More Than 5,000 Airstrikes and ISIS Is as Strong as Ever

Senior Airman Matthew Bruch/US Air Force

The U.S-led coalition effort against ISIS is coming dangerously close to stalling out.

On Friday, the Associated Press reported American intelligence agencies believe the terror group hasn’t grown any weaker in the year since the U.S. began its bombing campaign that has now seen more than 5,600 airstrikes.

Related: U.S. Price Tag for War on ISIS Now More than $3 Billion

“We’ve seen no meaningful degradation in their numbers,” according to an anonymous defense official, adding the group’s likely strength remains between 20,000 and 30,000 fighters, almost exactly where it was a year ago.

Those figures come despite estimates that the U.S. and its allies have killed 10,000 extremists and demonstrates that ISIS is still able to rally people to its cause, regardless of the international campaign.

Meanwhile, the Defense Department’s $500 million effort to train and equip moderate Syrian rebels to serve as Washington’s de facto ground troops against ISIS reportedly suffered an embarrassing setback on Thursday when one of the group’s leaders, along with his deputy, was captured near the Syria-Turkey border by the Nusra Front, a group affiliated with Al Qaeda.

The Pentagon program, a major component of the administration’s strategy against ISIS, has become a source of ridicule around the globe after Defense Secretary Ashton Carter disclosed the effort had graduated only 54 recruits, not the thousands originally planned.

Related: After Hanging Back, Cameron Vows to Escalate Air Strikes Against ISIS

Taken together, the developments are likely to prompt fresh questions about Obama’s methods for battling ISIS, just days after DOD announced the price tag for operations against the organization had surpassed $3 billion.

Republican lawmakers, and almost all of the 2016 GOP presidential contenders, have urged the president to put boots on the ground to combat the terror group.

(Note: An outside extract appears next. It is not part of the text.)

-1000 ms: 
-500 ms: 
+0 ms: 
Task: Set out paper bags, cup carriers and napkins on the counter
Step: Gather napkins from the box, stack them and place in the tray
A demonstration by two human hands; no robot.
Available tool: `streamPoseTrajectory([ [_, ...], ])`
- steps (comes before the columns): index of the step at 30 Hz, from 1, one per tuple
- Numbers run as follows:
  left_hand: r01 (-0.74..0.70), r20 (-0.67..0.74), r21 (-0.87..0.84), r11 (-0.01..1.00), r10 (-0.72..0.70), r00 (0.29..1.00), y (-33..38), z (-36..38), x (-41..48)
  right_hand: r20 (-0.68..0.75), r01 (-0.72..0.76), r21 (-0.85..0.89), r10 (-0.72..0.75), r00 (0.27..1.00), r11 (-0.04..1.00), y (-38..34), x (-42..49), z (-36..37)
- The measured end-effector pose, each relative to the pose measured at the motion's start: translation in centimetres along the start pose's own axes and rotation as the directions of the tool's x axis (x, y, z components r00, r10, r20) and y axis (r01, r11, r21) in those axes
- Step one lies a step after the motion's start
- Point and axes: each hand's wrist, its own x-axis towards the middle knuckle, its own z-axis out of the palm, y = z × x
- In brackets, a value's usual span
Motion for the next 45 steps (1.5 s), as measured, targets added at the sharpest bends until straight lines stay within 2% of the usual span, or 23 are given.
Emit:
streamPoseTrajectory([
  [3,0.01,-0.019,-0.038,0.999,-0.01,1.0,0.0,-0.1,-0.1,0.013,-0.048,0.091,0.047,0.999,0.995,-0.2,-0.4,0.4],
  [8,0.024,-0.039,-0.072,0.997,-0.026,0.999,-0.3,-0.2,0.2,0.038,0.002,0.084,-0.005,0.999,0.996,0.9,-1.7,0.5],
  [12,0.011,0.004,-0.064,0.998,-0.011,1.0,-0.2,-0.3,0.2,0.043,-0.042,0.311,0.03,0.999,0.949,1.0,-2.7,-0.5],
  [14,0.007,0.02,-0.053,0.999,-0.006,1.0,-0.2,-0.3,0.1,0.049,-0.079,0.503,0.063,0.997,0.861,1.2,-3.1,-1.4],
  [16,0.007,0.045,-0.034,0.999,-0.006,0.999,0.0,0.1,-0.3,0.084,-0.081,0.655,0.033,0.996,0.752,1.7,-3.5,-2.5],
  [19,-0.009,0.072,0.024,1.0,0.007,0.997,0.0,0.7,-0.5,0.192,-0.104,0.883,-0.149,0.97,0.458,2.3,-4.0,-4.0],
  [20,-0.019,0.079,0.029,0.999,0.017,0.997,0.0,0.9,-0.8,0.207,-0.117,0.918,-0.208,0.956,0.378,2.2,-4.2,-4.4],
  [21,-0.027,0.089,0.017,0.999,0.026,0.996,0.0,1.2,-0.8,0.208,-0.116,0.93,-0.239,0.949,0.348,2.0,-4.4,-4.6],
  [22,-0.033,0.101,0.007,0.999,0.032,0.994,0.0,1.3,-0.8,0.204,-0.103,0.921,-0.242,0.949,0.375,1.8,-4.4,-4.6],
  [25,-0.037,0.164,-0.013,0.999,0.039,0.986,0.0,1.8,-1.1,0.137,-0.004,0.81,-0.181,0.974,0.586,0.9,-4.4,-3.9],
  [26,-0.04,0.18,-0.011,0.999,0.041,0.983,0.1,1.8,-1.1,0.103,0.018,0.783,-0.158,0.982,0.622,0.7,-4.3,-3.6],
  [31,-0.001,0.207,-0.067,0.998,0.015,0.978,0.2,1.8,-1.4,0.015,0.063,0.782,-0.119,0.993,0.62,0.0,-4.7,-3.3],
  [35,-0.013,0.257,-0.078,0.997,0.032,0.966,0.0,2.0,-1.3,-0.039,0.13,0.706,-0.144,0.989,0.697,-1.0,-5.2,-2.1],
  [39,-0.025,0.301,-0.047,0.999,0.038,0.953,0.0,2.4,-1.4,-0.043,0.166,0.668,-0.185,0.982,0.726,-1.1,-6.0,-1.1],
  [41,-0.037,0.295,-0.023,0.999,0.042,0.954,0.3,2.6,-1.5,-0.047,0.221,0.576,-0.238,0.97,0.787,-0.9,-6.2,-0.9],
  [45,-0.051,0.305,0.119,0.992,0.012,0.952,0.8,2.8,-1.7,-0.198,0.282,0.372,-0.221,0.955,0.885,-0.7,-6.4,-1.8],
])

The steady drip of bad news could eventually jangle the nerves of U.S. allies who have signed up for the effort and complicate the task before the Obama administration’s special envoy for the ISIS fight, retired Gen. John Allen.

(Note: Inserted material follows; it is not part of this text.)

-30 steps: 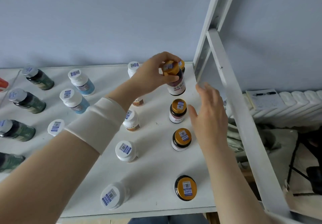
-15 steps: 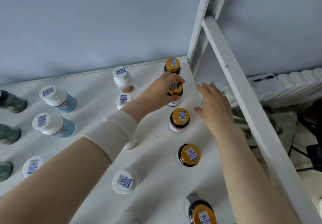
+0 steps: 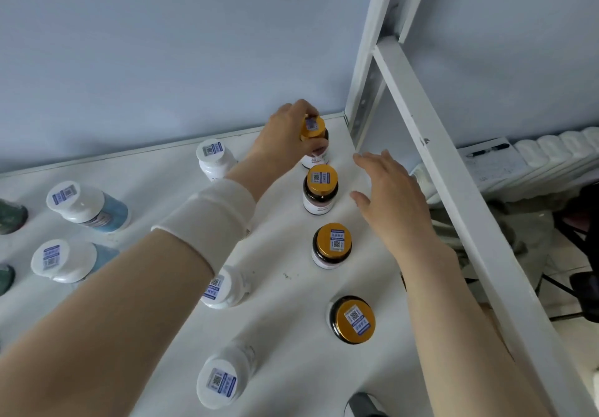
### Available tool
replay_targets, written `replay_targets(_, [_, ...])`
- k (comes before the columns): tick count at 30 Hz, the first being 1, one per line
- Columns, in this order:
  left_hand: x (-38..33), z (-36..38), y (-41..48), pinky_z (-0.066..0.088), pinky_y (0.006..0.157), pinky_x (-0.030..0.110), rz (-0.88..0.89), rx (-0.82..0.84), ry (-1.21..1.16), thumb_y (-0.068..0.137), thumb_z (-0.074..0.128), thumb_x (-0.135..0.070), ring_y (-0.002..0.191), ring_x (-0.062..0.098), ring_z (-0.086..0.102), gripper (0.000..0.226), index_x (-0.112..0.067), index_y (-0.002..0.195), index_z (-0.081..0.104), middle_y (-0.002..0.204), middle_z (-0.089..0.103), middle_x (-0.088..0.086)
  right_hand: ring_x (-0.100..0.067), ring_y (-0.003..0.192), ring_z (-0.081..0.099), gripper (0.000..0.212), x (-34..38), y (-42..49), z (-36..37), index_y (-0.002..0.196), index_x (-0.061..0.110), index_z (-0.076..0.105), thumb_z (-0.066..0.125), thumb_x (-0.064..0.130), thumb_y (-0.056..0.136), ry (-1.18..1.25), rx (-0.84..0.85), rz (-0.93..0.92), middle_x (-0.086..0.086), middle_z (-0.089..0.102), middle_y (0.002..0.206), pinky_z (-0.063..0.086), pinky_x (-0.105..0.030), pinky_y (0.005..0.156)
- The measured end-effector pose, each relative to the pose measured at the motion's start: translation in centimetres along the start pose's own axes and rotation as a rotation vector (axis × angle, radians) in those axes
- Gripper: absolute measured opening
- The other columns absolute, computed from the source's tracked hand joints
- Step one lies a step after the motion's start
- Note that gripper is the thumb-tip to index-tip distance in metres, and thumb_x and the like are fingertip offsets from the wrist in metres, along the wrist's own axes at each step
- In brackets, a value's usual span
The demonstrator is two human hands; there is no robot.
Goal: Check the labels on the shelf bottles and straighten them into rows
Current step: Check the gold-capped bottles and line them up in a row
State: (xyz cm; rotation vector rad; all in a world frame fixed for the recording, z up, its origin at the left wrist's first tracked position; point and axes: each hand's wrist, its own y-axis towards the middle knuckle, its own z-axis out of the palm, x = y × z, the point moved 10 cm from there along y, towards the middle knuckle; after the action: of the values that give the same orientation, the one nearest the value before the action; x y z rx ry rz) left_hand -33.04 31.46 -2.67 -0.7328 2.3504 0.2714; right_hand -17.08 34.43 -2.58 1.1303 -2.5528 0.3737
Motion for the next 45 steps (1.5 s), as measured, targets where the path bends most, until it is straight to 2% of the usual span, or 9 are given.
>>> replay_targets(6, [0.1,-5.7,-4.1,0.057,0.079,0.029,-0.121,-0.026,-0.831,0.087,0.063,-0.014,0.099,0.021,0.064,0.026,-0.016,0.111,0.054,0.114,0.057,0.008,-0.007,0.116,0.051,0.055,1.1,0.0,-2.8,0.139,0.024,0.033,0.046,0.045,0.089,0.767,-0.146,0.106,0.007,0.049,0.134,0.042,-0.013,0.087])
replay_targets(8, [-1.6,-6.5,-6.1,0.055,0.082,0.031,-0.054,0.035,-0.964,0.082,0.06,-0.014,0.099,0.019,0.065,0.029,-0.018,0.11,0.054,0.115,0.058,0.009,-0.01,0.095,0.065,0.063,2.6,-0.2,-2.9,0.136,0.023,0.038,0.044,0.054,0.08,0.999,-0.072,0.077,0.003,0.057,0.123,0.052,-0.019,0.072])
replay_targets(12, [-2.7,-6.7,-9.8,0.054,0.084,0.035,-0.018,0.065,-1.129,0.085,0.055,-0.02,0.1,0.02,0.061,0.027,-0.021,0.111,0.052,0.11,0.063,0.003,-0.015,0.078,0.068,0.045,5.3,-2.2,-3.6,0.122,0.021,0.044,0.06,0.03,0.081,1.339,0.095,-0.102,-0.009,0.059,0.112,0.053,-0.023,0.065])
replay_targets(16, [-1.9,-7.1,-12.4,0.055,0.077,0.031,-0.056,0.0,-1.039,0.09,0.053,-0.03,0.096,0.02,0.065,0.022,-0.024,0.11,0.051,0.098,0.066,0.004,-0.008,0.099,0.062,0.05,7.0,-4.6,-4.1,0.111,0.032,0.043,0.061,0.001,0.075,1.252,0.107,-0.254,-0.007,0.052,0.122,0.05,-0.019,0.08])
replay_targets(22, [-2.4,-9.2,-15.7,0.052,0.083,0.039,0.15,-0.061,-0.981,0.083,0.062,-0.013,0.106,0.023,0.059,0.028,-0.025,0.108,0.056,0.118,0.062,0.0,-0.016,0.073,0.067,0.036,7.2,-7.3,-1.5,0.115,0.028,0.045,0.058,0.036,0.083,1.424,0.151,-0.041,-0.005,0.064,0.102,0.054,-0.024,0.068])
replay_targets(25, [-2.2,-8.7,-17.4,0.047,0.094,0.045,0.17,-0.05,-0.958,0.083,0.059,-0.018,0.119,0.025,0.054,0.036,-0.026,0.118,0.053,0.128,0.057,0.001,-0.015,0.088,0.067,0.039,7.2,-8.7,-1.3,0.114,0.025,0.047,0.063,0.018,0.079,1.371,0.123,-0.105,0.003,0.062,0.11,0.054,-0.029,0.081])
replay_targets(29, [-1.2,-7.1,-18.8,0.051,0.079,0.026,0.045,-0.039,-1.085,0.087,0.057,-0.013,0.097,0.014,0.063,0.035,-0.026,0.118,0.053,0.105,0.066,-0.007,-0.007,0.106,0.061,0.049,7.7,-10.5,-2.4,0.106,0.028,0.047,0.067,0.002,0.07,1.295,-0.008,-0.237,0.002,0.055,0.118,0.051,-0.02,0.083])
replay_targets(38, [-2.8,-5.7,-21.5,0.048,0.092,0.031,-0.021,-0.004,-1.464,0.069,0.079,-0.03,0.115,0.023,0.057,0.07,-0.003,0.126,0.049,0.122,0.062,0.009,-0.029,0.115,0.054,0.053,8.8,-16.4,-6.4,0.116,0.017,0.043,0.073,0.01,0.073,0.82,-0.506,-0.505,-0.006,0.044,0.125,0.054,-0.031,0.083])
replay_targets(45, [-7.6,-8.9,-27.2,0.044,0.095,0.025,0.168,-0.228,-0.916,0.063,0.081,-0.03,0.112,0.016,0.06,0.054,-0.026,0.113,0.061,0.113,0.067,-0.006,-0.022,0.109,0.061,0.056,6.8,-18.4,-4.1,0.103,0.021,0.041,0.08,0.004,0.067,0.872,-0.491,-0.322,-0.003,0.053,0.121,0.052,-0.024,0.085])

Last week he told a forum in Aspen, Colorado, that “ISIS is losing” in Iraq and Syria.

For the time being, the administration is likely to keep a straight face about the military campaign.

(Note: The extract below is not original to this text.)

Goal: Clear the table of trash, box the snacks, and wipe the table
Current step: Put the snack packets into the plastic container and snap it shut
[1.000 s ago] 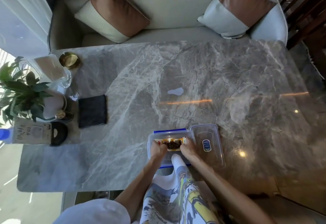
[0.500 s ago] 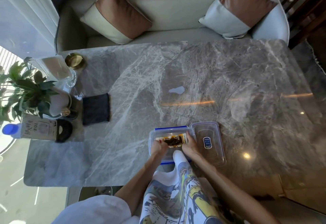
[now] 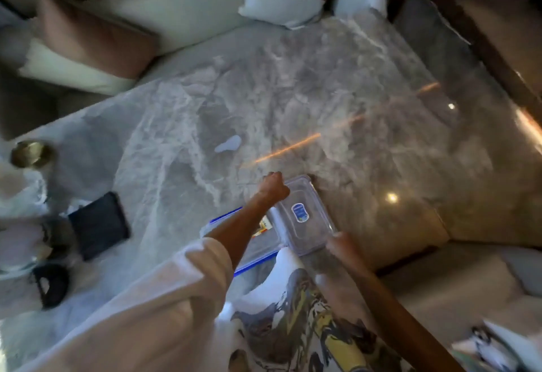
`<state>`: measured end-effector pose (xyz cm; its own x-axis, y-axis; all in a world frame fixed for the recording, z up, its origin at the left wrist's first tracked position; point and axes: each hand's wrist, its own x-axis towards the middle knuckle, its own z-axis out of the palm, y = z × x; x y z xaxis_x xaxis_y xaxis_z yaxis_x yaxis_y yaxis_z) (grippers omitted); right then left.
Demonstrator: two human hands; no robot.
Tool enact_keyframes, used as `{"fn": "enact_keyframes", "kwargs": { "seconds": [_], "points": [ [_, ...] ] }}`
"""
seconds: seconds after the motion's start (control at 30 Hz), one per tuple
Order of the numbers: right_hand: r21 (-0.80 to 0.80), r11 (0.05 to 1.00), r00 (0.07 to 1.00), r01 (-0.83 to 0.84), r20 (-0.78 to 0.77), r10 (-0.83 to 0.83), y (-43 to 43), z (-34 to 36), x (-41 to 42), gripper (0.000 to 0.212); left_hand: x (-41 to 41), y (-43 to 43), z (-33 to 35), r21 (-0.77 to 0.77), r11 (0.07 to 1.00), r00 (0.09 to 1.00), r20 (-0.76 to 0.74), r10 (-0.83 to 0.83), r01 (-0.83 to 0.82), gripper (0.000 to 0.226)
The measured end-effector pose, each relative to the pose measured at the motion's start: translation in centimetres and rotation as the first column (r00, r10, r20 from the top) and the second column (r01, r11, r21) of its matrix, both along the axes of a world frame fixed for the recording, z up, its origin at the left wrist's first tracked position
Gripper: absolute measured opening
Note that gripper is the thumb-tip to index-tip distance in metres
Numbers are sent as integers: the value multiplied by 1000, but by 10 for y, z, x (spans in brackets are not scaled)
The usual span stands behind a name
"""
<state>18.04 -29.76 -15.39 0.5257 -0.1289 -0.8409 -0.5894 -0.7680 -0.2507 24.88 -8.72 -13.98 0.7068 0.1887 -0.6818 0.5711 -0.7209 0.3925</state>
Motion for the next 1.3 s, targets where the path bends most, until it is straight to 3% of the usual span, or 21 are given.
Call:
{"fn": "enact_keyframes", "kwargs": {
  "seconds": [0.13, 0.23, 0.37, 0.43, 0.57, 0.67, 0.73, 0.87, 1.0, 1.13, 1.3],
  "points": [
    [223, 918, 924, 329, -279, -264, -10, 4, -14, 31, 10, -18, -25, 36, 996, 986, -145, -76, 82, 59],
    [340, 738, 800, 583, -397, -449, -14, 8, -16, 15, 7, -30, -34, 88, 993, 985, -165, -59, 74, 68],
    [362, 654, 747, 664, -282, -602, -17, 12, -2, 38, 10, -29, -29, 103, 992, 993, -84, 86, -77, 52],
    [412, 672, 772, 615, -141, -620, -16, 14, 13, 40, 13, -21, -17, 68, 988, 990, 49, 133, -136, 46],
    [570, 585, 716, 577, -9, -698, -4, 24, 51, 47, 8, 15, 22, -12, 950, 908, 290, 301, -311, 32],
    [647, 675, 805, 355, 155, -573, 23, 33, 72, 39, -26, 55, 47, -37, 896, 849, 303, 432, -443, 16],
    [636, 749, 874, 184, 243, -420, 49, 35, 74, 40, -66, 79, 53, -25, 852, 821, 254, 511, -523, 22],
    [578, 813, 949, -70, 289, -123, 98, 22, 39, 45, -162, 98, 33, -27, 734, 726, 128, 676, -678, 19],
    [477, 851, 932, -220, 359, 40, 114, 7, -6, 40, -223, 83, 14, -58, 658, 651, 107, 751, -750, 17],
    [404, 872, 900, -277, 426, 89, 110, 0, -23, 47, -233, 73, 6, -74, 647, 633, 151, 759, -759, 13],
    [347, 884, 885, -312, 444, 138, 109, -3, -23, 48, -232, 72, -2, -38, 664, 652, 160, 741, -746, 28]
  ]
}}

Related: The New U.S. Price Tag for the War Against ISIS: $40 Billion a Year

“I have seen an effect on the ground,” Marine Corps Brig. Gen. Kevin Killea, the chief of staff to the Combined Joint Task Force-Operation Inherent Resolve, said Friday during a Pentagon press briefing.

He said ISIS had become “much more territorial” and that the group’s attacks have grown smaller and less enduring.

“This is not the same fight it was when it started,” he told reporters.